En una sala de spa para pies de adultos mayores, la prioridad es clara: calentar los pies rápidamente, sin convertir el ambiente en una especie de “sauna” ni esperar a que el aire se caliente por convección. Cuando el calentador no cumple con esta función, los clientes sienten frío y la rigidez vuelve a aparecer, lo que hace que toda la sesión pierda su efecto terapéutico. Nuestro calentador eléctrico de alta potencia está diseñado precisamente para esto: proporciona calor radiante instantáneo, dirigido directamente hacia donde es necesario.
Lo que realmente importa desde el punto de vista técnico Elegimos un calentador de ondas infrarrojas de corta longitud de onda, que utiliza un tubo de cuarzo y un filamento de alta eficiencia. Con 1500 vatios en un circuito estándar de 120 V, este calentador genera un calor radiante intenso en cuestión de segundos desde que se enciende. La longitud de onda está ajustada para lograr comodidad en los tejidos profundos, de modo que el calor penetra en la superficie de la piel y llega directamente a los músculos y capilares de los pies, algo que el aire caliente no puede hacer.
Acompañamos este elemento con un reflector que dirige el calor hacia abajo y hacia adelante, de modo que la energía llegue a las plantas de los pies y los tobillos, y no al techo. Un termostato integrado mantiene la temperatura constante, y el calentador está diseñado para funcionar en ambientes húmedos, por lo que puede manejar sin problemas el ambiente húmedo de una sala de spa para pies.
Por qué este diseño funciona en la práctica En la terapia de pies para adultos mayores, lo importante es la circulación sanguínea. El calor infrarrojo calienta los tejidos de los pies desde adentro hacia afuera, lo que fomenta la circulación sanguínea y ayuda a que los músculos se relajen. Con este calentador, no es necesario que el agua de la bañera esté muy caliente para que los pies se sintan cómodos. Los clientes se sienten más cómodos, las sesiones son más consistentes y la sala permanece tranquila y sin corrientes de aire.

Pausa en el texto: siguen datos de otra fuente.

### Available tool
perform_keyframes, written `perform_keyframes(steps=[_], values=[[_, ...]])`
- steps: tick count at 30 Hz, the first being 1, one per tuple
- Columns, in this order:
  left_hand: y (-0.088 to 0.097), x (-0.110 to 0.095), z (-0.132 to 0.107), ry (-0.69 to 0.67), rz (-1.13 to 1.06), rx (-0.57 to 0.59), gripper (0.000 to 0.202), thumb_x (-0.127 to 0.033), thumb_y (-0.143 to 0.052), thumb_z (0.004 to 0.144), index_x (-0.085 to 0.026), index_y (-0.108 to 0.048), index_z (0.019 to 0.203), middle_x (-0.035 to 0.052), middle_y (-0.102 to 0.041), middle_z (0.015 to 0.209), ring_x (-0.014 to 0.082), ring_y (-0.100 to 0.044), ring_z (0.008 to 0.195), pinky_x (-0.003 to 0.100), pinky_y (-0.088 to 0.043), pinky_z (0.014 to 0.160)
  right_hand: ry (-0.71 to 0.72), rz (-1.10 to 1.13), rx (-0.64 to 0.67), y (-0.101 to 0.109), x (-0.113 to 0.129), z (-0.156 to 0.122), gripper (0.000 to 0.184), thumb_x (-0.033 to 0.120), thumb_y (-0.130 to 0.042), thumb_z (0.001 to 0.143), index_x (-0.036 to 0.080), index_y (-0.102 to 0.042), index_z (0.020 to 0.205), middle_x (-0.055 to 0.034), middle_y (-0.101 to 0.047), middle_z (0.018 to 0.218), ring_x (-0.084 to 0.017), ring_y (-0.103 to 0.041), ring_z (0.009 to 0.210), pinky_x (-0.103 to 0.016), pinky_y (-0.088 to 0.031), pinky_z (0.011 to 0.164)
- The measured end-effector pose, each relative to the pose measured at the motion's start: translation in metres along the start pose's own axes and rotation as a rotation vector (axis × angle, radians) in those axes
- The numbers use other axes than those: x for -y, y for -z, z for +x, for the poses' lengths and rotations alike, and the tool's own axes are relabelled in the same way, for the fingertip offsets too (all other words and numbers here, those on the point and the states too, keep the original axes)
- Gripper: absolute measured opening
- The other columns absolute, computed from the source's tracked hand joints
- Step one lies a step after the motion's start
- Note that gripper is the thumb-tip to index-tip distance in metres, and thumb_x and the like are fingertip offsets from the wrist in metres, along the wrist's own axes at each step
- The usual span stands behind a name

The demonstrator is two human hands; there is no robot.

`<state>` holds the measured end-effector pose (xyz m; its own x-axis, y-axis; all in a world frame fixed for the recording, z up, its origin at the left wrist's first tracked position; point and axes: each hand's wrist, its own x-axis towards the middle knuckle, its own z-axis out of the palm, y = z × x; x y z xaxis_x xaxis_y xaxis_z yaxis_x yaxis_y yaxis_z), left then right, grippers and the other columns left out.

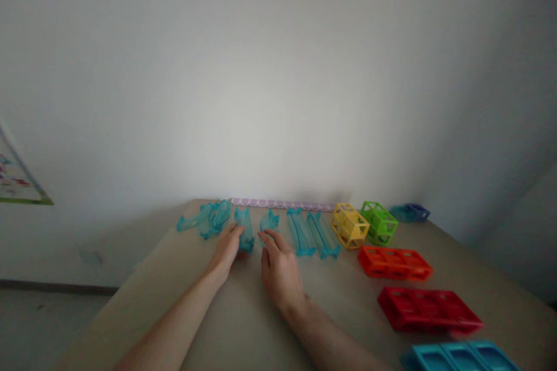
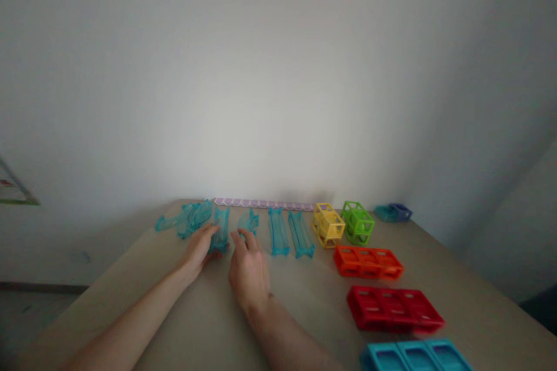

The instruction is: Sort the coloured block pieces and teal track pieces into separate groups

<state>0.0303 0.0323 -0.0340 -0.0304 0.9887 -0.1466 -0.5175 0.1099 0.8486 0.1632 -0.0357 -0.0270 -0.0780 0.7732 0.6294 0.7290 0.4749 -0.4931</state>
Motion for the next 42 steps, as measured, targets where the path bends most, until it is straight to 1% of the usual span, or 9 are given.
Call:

Dado que el calor es localizado, no hay necesidad de calentar toda la habitación, sino solo los pies que lo necesitan. Esto también significa menos corrientes de aire, lo cual es importante cuando los adultos mayores permanecen sentados durante períodos prolongados.
Los detalles que marcan la diferencia La ubicación del calentador es clave. Hay que instalarlo a una altura adecuada, de modo que cubra la zona de los pies sin entrar en contacto directo con ellos. También es importante inclinarlo de manera que los rayos de calor impacten uniformemente las plantas de los pies. El calentador necesita una toma eléctrica dedicada y un punto de montaje firme. Para obtener los mejores resultados, utilice el soporte incluido y siga las indicaciones del manual para evitar que las superficies cercanas se sobrecalienten.
Un detalle práctico: el calor infrarrojo es direccional. Calienta solo aquello que toca. Mantenga el camino libre y no coloque toallas o cortinas en el camino de los rayos de calor. Cuando está correctamente instalado, el calentador funciona en silencio, calienta rápidamente y permite que las sesiones de spa para pies sean realmente terapéuticas, sesión tras sesión.